This exercise calls for an exact copy of the listing, with no pictures kept.
━━ THE DATA ━━
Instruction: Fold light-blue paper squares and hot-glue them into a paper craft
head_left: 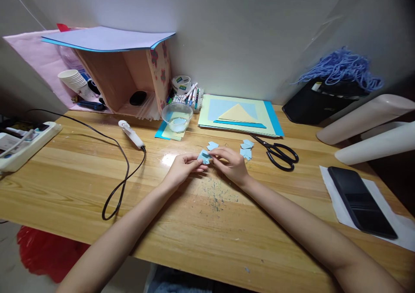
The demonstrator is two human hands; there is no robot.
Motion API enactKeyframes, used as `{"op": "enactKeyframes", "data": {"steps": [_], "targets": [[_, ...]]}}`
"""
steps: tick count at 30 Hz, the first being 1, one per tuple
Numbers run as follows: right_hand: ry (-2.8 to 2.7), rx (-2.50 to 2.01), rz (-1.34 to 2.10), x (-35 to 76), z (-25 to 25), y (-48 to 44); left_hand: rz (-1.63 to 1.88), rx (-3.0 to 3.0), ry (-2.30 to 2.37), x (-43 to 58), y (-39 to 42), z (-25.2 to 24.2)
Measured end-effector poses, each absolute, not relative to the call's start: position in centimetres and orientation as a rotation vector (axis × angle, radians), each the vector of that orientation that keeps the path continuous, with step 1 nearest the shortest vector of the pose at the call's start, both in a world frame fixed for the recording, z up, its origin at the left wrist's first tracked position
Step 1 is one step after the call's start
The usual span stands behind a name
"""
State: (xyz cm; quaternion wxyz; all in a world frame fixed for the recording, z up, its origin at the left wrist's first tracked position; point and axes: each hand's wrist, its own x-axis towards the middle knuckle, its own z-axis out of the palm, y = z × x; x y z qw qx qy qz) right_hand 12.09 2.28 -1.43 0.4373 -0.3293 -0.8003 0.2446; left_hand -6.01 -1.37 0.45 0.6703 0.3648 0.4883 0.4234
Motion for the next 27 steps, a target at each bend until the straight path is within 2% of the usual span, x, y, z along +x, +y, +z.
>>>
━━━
**RESPONSE TO THE TASK:**
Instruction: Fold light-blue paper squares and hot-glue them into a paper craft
head_left: 
The demonstrator is two human hands; there is no robot.
Motion API enactKeyframes, used as `{"op": "enactKeyframes", "data": {"steps": [_], "targets": [[_, ...]]}}`
"""
steps: tick count at 30 Hz, the first being 1, one per tuple
Numbers run as follows: right_hand: ry (-2.8 to 2.7), rx (-2.50 to 2.01), rz (-1.34 to 2.10), x (-35 to 76), z (-25 to 25), y (-48 to 44); left_hand: rz (-1.63 to 1.88), rx (-3.0 to 3.0), ry (-2.30 to 2.37), x (-43 to 58), y (-39 to 42), z (-25.2 to 24.2)
Measured end-effector poses, each absolute, not relative to the call's start: position in centimetres and orientation as a rotation vector (axis × angle, radians), each the vector of that orientation that keeps the path continuous, with step 1 nearest the shortest vector of the pose at the call's start, both in a world frame fixed for the recording, z up, its origin at the left wrist's first tracked position
Step 1 is one step after the call's start
The usual span stands behind a name
"""
State: (xyz cm; quaternion wxyz; all in a world frame fixed for the recording, z up, its origin at the left wrist's first tracked position; point and axes: each hand's wrist, its own x-axis towards the middle knuckle, its own z-axis out of the palm, y = z × x; x y z qw qx qy qz) right_hand 12.09 2.28 -1.43 0.4373 -0.3293 -0.8003 0.2446; left_hand -6.01 -1.37 0.45 0.6703 0.3648 0.4883 0.4234
Motion for the next 27 steps, a target at each bend until the straight path is within 2% of the usual span, x, y, z along +x, +y, +z.
>>>

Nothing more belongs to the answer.